Reproduce exactly the opening lines of the listing, stopping after the line that contains "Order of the" and including it.

:: MATERIAL PROVIDED

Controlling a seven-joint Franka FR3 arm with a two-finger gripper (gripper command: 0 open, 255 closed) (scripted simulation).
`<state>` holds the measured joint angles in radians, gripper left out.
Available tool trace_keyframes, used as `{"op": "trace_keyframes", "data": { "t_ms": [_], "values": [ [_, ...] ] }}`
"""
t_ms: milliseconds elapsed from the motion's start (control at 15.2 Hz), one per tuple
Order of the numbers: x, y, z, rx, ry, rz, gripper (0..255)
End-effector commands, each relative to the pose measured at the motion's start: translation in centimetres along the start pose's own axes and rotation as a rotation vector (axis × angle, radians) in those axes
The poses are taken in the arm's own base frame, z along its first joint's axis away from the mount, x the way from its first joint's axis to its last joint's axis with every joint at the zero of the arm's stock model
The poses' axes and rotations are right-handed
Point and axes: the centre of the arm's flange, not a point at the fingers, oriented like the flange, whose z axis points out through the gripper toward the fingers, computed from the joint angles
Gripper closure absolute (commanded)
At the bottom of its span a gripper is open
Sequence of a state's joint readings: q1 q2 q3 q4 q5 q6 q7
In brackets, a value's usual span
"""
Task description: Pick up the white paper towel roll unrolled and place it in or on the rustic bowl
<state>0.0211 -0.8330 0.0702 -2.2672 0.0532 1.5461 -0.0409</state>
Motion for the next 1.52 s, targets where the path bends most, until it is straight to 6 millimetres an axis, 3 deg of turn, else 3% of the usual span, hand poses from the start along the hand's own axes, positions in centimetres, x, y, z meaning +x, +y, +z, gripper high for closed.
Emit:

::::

* _EXERCISE RESULT_:
Controlling a seven-joint Franka FR3 arm with a two-finger gripper (gripper command: 0 open, 255 closed) (scripted simulation).
`<state>` holds the measured joint angles in radians, gripper left out.
Available tool trace_keyframes, used as `{"op": "trace_keyframes", "data": { "t_ms": [_], "values": [ [_, ...] ] }}`
"""
t_ms: milliseconds elapsed from the motion's start (control at 15.2 Hz), one per tuple
Order of the numbers: x, y, z, rx, ry, rz, gripper (0..255)

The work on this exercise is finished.